Großbritannien dominierte in den 2010er Jahren mit Fahrern wie Bradley Wiggins, Chris Froome und Geraint Thomas die Tour de France – doch im aktuellen Jahrzehnt haben andere Nationen das Kommando übernommen. Slowenien und Dänemark teilen sich bislang sämtliche Gesamtsiege, während Großbritannien noch auf den nächsten großen Wurf wartet. Wales und England wurden zuletzt durch Podiumsplätze von Geraint Thomas und Adam Yates vertreten – nun könnte mit
Oscar Onley auch Schottland in den Kreis der Großen vordringen.
Es ist ein ambitioniertes Ziel, doch bislang übertrifft Onley alle Erwartungen. Auf der 17. Etappe fuhr er für das Team Picnic–PostNL auf einen beachtlichen vierten Rang und zeigte erneut seine Konstanz in den Bergen wie im Zeitfahren. Der erst 22-Jährige scheint bereit für Großes – und könnte die Tour mit einem Paukenschlag beenden.
Im Gesamtklassement liegt er aktuell auf Platz vier. Der Rückstand auf Deutschlands
Florian Lipowitz, Dritter und Träger des Weißen Trikots, beträgt nur 2:01 Minuten. Zwei harte Bergetappen bleiben – genug, um den Deutschen vielleicht noch abzufangen. Mit einem starken Schlussakt könnte Onley gleich zwei historische Meilensteine erreichen: ein Podium und das Weiße Trikot.
Der Mont Ventoux war eine echte Bewährungsprobe. Onley gehörte zu den stärksten Fahrern des Tages und wurde Fünfter der Klassementfahrer. „Das war gut für mein Selbstvertrauen“, erklärte er im Ziel. „Wenn man hört, dass andere zurückfallen und sich selbst noch gut fühlt, ist das ein tolles Gefühl.“ Als Pogacar und Vingegaard attackierten, entwickelte sich für Onley ein direktes Duell mit den beiden BORA-Fahrern Roglic und Lipowitz.

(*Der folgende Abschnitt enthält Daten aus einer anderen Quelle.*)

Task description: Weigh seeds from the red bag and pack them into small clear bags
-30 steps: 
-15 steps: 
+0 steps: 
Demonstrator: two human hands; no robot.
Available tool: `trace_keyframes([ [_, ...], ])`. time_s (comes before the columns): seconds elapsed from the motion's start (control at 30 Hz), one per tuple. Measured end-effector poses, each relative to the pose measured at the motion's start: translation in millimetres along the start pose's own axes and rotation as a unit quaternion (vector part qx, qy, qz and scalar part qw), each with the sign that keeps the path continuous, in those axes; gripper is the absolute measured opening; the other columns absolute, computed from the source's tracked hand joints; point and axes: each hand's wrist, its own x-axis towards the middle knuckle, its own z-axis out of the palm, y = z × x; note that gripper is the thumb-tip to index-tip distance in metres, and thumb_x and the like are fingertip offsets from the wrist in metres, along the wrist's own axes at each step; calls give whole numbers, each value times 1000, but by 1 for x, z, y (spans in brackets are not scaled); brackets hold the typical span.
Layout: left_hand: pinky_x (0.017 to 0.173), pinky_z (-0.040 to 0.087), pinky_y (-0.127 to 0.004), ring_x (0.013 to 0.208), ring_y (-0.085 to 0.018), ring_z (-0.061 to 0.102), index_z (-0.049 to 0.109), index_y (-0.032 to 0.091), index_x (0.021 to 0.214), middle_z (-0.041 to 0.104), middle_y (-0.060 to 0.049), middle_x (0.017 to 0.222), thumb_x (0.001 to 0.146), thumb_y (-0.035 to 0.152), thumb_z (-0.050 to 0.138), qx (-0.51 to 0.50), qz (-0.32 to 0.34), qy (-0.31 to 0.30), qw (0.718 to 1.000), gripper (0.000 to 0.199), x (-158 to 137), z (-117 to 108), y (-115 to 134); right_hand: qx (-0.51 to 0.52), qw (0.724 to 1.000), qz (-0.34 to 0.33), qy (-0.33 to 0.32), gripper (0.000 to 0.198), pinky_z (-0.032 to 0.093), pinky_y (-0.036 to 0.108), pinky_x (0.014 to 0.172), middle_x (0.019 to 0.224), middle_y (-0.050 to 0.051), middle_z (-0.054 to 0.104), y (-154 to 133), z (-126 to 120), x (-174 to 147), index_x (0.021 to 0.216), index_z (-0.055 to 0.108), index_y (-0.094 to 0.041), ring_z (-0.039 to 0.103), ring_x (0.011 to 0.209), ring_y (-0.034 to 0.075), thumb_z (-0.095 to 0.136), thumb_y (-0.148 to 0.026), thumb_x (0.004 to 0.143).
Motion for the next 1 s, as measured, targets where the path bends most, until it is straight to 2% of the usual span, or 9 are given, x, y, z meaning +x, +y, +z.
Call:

Am Ende musste er sich knapp geschlagen geben. Das Duo nahm ihm rund 30 Sekunden ab. „Ich gratuliere den beiden, sie haben das clever gemacht. Sie haben mich am Ende ein bisschen zu sehr unter Druck gesetzt“, gab Onley offen zu. Sein Blick richtet sich nun auf genau diese beiden Rivalen: „Lipowitz ist vielleicht nicht so stark wie Vingegaard und Pogacar, aber er ist besser als der Rest. Roglic muss ihm also nicht helfen – und kann sich stattdessen darauf konzentrieren, Zeit auf mich gutzumachen.“
Sein Sportdirektor Matt Winston zeigte sich begeistert vom Auftreten seines Kapitäns. Das niederländische Team hat sich durch Onleys Leistungen in eine völlig neue Position gebracht – auch mit Blick auf wichtige UCI-Punkte. „Oscar hat am Ventoux eine beeindruckende Leistung gezeigt. Wir können stolz auf ihn und auf das gesamte Team sein. Wir sind weiterhin gut platziert und haben in der letzten Woche noch viel vor uns.“
Die letzten zwei Etappen könnten also Geschichte schreiben – für Onley, für Picnic–PostNL und vielleicht auch für Schottland.